Because of this, we need to develop long-term approaches to tackling corruption and shift our conceptions on how we observe and measure success. This is even more critical as we work with our interagency partners to implement the U.S. Strategy to Counter Corruption.
At USAID, we are commissioning research on a range of anti-corruption issues. As you’ll learn about later today, our new Agency-wide learning agenda is tackling the perennial issue of how to support anti-corruption reform when there is limited commitment by the government.
And we’re focusing our efforts on two distinct points. First, what norms drive, facilitate, and perpetuate corruption? And second, how can social and behavioral change approaches be integrated into long-term anti-corruption programming? Through our research, we can better understand how linkages between anti-corruption actors are built or deepened, what social norms and group expectations permit corrupt behavior, and how corruption networks may be weakened or disrupted through the use of social cues or penalties.
Finally, the Agency has commissioned research to understand how we can more effectively confront corruption enabled by the COVID-19 pandemic.
To be clear, anti-corruption is not new to USAID. For decades, our programs have been working to bolster the Agency’s capacity to support champions and reformers across the public sector, private sector, and civil society who work to detect, investigate, and expose corrupt actors and dismantle the systems that abet them.
Around the world, and in countries such as Mexico, the Philippines and Guyana, we have supported the development and passage of key anti-corruption laws on bribery, beneficial ownership, anti money-laundering, and whistleblowing. We have worked to strengthen national anti-corruption systems and frameworks and enhance the effectiveness of institutions that oversee public spending and investment. In countries such as the Dominican Republic, Ukraine, and Indonesia, our programs have helped create or enhance specialized anti-corruption courts; improved the capacity of prosecutors, judges, law enforcement and investigators to detect, investigate, and prosecute financial crime; and strengthened intergovernmental coordination in fighting corruption.

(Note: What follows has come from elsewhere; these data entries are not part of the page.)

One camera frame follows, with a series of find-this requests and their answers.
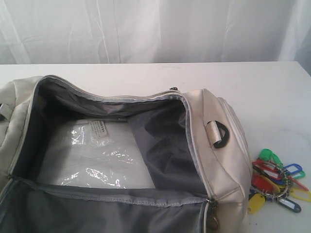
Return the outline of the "white backdrop curtain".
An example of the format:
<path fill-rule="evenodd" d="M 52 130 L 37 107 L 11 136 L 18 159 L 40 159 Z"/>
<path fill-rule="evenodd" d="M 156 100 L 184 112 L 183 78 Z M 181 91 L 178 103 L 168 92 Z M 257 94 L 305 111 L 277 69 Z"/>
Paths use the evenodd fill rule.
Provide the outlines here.
<path fill-rule="evenodd" d="M 306 61 L 308 0 L 3 0 L 2 64 Z"/>

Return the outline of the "bunch of colourful key tags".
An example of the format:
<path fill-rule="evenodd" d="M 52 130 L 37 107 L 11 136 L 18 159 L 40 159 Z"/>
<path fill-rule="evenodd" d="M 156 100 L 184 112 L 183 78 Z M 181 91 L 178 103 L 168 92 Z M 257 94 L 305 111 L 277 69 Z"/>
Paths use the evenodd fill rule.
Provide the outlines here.
<path fill-rule="evenodd" d="M 262 149 L 252 162 L 252 179 L 248 213 L 257 213 L 266 202 L 274 202 L 293 213 L 300 213 L 301 206 L 291 200 L 311 201 L 310 190 L 299 180 L 306 176 L 301 165 L 284 165 L 270 149 Z"/>

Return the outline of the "clear plastic wrapped package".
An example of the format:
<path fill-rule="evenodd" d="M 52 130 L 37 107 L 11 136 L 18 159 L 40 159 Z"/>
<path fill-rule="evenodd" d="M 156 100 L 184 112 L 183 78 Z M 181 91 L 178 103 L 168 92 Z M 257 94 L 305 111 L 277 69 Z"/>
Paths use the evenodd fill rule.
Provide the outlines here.
<path fill-rule="evenodd" d="M 155 186 L 128 122 L 103 119 L 69 121 L 57 127 L 36 180 L 88 188 Z"/>

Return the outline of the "cream fabric duffel bag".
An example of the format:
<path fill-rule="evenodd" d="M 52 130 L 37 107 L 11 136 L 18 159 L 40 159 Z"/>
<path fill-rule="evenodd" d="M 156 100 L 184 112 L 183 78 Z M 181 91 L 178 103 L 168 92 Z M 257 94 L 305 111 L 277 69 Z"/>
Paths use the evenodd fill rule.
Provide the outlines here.
<path fill-rule="evenodd" d="M 107 98 L 53 75 L 0 90 L 3 233 L 236 233 L 251 175 L 208 90 Z"/>

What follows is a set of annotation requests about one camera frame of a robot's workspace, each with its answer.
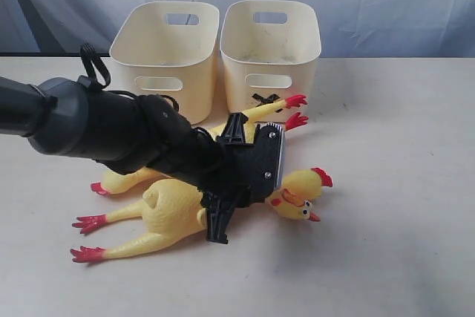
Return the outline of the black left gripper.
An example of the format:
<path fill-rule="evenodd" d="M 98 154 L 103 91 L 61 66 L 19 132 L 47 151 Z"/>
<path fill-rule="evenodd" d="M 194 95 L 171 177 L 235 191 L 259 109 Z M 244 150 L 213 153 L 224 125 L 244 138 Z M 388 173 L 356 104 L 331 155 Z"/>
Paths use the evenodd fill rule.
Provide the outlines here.
<path fill-rule="evenodd" d="M 226 228 L 235 210 L 262 203 L 276 190 L 264 180 L 256 158 L 255 141 L 262 125 L 256 126 L 254 139 L 248 143 L 243 128 L 247 120 L 242 113 L 229 115 L 216 138 L 223 159 L 202 182 L 206 240 L 210 242 L 226 243 Z"/>

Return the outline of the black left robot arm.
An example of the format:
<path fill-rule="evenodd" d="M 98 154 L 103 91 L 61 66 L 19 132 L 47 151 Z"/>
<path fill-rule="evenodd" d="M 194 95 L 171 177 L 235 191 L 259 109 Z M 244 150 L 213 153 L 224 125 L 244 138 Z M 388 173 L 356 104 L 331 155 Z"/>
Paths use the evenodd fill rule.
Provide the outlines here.
<path fill-rule="evenodd" d="M 178 112 L 171 97 L 105 91 L 94 79 L 41 85 L 1 80 L 1 132 L 46 155 L 84 157 L 118 174 L 147 167 L 197 187 L 208 241 L 224 244 L 234 210 L 263 202 L 282 181 L 284 130 L 268 123 L 249 139 L 231 114 L 213 137 Z"/>

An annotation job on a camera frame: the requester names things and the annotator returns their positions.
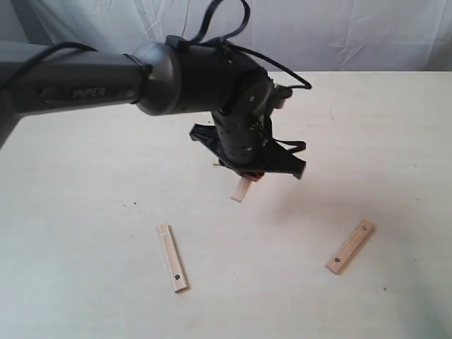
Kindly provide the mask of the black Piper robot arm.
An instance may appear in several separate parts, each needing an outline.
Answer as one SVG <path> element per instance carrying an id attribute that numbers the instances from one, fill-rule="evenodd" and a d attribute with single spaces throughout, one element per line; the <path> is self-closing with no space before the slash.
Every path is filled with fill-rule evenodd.
<path id="1" fill-rule="evenodd" d="M 134 54 L 109 54 L 77 42 L 1 49 L 1 140 L 27 116 L 132 104 L 150 116 L 210 112 L 192 140 L 221 166 L 259 180 L 300 178 L 302 141 L 273 136 L 271 115 L 293 94 L 276 84 L 255 54 L 230 43 L 189 45 L 178 37 Z"/>

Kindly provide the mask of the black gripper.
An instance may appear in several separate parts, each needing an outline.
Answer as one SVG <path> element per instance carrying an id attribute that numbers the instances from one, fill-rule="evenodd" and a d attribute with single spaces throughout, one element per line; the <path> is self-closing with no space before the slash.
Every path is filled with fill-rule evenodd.
<path id="1" fill-rule="evenodd" d="M 212 126 L 195 124 L 190 137 L 214 154 L 223 167 L 251 182 L 258 182 L 266 173 L 302 178 L 306 162 L 295 154 L 305 150 L 306 143 L 274 138 L 270 113 L 252 117 L 214 111 L 212 118 Z"/>

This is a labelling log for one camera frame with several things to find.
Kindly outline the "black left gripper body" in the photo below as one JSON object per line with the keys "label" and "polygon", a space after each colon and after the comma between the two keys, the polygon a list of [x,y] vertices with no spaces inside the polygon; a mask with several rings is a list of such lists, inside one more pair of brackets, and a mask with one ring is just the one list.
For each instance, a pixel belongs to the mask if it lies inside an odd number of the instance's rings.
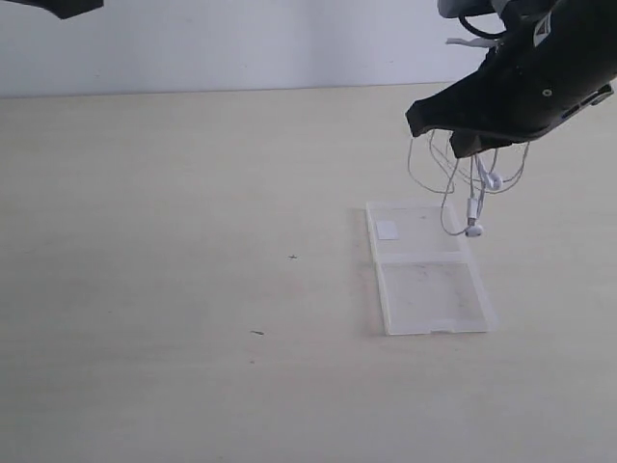
{"label": "black left gripper body", "polygon": [[69,19],[104,7],[103,0],[9,0],[10,3],[45,10],[59,19]]}

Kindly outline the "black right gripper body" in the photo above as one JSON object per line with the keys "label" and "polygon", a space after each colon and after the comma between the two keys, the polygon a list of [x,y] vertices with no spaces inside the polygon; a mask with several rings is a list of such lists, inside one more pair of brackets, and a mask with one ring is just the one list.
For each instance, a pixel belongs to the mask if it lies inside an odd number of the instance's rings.
{"label": "black right gripper body", "polygon": [[537,138],[616,77],[616,3],[553,1],[504,39],[485,65],[487,131]]}

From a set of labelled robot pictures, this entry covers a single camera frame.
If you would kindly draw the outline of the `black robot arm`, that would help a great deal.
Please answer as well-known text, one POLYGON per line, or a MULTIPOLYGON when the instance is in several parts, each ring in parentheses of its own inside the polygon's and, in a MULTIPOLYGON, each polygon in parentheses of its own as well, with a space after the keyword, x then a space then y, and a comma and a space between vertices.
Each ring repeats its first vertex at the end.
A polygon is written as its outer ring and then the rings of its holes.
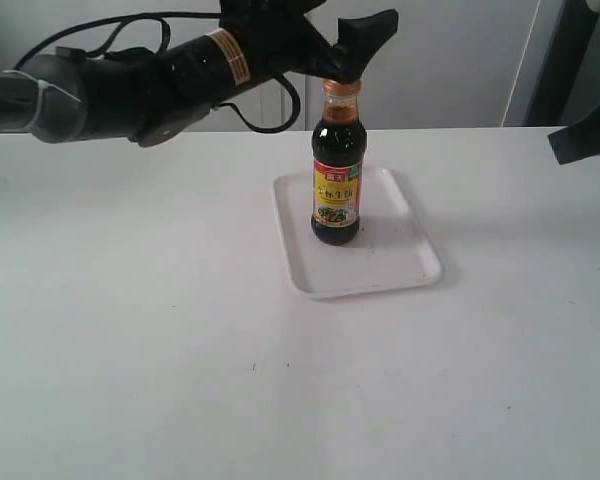
POLYGON ((179 46, 170 27, 177 13, 147 12, 144 19, 161 26, 156 50, 117 51, 112 38, 93 50, 69 48, 54 34, 0 73, 0 134, 50 144, 125 138, 147 148, 269 81, 289 94, 297 118, 301 99, 289 73, 354 83, 399 24, 393 9, 340 19, 330 43, 308 19, 315 8, 313 1, 224 1, 217 29, 179 46))

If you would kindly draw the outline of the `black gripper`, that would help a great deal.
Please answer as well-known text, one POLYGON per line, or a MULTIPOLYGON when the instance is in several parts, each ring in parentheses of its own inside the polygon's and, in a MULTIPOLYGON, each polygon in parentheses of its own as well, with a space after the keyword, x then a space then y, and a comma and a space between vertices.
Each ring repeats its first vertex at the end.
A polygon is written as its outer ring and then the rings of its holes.
POLYGON ((355 83, 397 33, 398 11, 339 18, 332 46, 306 18, 321 1, 222 1, 219 27, 232 36, 238 55, 218 69, 222 88, 253 88, 277 75, 304 74, 355 83))

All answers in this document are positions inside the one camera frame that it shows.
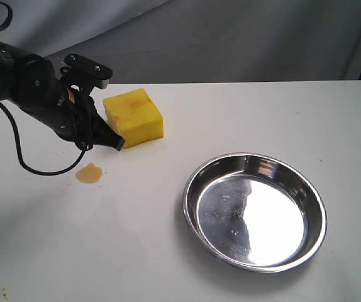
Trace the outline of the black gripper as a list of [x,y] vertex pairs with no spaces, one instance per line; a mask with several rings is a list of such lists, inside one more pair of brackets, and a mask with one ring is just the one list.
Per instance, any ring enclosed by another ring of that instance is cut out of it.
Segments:
[[56,78],[51,61],[25,55],[17,66],[16,105],[63,140],[121,150],[125,139],[98,115],[89,96],[65,80]]

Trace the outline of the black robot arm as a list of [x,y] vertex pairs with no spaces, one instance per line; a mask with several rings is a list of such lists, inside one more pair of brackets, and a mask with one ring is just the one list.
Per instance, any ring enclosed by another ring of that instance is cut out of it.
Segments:
[[113,71],[77,54],[66,56],[64,64],[58,78],[50,60],[0,42],[0,101],[11,101],[80,148],[121,150],[125,139],[98,114],[90,96],[94,88],[106,88]]

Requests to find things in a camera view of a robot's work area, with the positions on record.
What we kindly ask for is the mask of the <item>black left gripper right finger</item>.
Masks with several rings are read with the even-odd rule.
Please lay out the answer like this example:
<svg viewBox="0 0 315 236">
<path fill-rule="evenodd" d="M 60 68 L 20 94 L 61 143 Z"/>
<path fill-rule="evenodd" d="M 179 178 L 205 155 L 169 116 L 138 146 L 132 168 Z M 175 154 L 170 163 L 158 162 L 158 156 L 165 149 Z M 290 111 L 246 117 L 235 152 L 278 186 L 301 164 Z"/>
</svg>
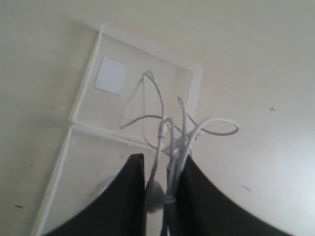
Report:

And this has been paired around the world — from Nepal to Liberia to Peru — with significant investments in empowering local civil and media society actors and coalitions. One only need look to the Pandora Papers to know the importance of USAID’s long-time support to coalitions such as the Organized Crime and Corruption Reporting Project, or OCCRP, and the Investigative Reporting Initiative in the Americas.

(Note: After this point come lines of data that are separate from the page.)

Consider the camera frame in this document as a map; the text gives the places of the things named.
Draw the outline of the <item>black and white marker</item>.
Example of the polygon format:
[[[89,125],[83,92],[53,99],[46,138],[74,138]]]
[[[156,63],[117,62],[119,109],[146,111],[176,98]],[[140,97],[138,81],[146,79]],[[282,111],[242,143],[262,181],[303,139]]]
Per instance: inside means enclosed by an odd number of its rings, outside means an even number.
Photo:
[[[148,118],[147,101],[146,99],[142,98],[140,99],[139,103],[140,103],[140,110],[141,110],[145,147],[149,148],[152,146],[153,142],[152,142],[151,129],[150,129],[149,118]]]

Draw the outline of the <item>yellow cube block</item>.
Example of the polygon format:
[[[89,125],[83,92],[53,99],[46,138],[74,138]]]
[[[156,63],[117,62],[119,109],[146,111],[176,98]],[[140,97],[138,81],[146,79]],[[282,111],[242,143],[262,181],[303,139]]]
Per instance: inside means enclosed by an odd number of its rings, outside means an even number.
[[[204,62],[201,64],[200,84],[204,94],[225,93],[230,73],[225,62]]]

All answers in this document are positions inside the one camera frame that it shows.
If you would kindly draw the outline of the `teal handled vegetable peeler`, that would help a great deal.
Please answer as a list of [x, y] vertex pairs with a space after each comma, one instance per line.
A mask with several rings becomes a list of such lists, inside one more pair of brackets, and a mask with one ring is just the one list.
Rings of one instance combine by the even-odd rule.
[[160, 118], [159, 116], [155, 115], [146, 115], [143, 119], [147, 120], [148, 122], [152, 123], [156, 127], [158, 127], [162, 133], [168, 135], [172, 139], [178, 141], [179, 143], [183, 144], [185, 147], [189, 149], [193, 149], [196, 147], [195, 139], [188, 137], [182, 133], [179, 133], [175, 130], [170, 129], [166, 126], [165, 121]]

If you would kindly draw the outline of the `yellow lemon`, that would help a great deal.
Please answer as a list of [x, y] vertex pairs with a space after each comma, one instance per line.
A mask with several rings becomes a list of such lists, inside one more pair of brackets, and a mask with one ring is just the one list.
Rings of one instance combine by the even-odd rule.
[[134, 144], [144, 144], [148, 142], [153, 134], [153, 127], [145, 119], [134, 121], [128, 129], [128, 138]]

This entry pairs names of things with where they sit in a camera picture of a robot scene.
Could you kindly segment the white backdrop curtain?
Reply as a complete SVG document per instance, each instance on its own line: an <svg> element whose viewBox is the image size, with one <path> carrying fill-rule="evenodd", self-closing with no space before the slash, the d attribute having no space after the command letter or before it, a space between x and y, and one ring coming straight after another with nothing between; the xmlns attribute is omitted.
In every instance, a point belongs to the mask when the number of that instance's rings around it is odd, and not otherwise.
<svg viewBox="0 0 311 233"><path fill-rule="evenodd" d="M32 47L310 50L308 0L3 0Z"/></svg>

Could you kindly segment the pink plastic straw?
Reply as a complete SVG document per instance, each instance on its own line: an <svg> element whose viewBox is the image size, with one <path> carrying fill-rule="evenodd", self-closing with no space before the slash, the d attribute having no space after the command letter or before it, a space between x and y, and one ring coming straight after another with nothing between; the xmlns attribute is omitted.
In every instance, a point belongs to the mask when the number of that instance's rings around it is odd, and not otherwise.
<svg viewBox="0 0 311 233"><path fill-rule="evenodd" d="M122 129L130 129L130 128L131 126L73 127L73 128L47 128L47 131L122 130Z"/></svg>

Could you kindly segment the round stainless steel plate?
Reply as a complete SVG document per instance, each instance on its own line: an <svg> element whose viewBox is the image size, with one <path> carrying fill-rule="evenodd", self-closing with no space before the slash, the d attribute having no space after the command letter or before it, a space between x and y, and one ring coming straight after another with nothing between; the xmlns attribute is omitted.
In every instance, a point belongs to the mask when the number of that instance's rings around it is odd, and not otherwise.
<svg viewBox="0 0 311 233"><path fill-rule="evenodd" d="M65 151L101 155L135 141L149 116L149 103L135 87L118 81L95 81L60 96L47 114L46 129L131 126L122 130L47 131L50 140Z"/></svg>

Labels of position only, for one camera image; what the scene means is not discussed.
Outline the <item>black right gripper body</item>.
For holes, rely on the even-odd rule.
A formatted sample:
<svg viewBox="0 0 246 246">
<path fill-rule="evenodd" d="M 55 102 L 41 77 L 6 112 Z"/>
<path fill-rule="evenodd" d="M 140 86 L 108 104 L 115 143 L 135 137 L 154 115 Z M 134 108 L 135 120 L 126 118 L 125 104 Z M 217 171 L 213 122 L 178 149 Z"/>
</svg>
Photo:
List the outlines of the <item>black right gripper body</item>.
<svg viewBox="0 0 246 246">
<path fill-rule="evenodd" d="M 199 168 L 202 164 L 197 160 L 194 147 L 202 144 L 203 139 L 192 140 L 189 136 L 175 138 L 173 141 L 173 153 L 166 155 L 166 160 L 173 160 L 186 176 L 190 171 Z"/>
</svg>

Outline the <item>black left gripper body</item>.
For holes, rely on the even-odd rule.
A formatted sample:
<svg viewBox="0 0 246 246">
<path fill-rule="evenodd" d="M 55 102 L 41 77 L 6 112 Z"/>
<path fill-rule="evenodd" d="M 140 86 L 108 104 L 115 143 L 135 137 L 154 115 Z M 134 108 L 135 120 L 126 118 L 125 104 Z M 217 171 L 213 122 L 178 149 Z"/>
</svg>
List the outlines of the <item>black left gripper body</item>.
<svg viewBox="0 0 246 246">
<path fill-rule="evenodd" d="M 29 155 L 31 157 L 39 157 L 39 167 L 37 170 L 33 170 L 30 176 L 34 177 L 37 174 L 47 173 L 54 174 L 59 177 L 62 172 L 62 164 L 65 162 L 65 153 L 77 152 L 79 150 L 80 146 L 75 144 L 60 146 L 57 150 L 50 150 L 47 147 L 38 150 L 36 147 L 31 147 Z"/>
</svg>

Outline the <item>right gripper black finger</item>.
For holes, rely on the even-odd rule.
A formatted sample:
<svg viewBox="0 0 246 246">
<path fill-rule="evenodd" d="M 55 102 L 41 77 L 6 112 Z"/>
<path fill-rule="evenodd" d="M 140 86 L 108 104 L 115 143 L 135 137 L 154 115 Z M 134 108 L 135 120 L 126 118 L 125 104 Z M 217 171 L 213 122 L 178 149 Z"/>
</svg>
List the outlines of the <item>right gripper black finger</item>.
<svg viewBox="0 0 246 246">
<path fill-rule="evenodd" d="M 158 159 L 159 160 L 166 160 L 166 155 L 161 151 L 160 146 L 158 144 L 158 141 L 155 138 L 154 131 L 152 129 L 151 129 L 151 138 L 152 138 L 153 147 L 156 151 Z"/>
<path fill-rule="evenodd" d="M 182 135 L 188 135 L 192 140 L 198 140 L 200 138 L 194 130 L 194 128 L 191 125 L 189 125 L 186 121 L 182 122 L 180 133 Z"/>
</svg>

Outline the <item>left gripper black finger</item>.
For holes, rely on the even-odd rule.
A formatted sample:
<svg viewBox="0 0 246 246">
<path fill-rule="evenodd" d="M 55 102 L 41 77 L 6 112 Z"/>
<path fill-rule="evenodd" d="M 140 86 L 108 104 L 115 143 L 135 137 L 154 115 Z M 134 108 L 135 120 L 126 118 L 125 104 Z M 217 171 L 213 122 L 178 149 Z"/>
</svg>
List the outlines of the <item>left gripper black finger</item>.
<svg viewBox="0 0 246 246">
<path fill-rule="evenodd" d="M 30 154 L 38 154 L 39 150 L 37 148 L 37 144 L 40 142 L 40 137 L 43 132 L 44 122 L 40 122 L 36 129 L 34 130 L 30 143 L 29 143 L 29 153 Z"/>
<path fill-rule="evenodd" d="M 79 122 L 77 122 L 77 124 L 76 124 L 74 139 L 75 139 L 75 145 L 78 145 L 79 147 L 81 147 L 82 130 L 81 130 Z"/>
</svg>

With over three decades of experience in anti-corruption programming, USAID has long made anti-corruption work a critical piece of its mission. What is new is that with the creation of the USAID Anti-Corruption Task Force in June 2021, USAID is prioritizing corruption with the urgency and resolve and leadership that it requires and is taking concrete steps to position the Agency to “meet the moment” created by the U.S Strategy on Countering Corruption. USAID understands that corruption is a core constraint to our development mission across all sectors.
As the world’s largest bilateral donor, we have long witnessed the ways in which corruption fundamentally undermines democracy and development progress across all sectors.
Enhancing our understanding of how to deliver impactful, evidence-driven interventions is critical and USAID stands ready to elevate, integrate, and rejuvenate our anti-corruption approaches through robust evidence and learning. I invite you to join us.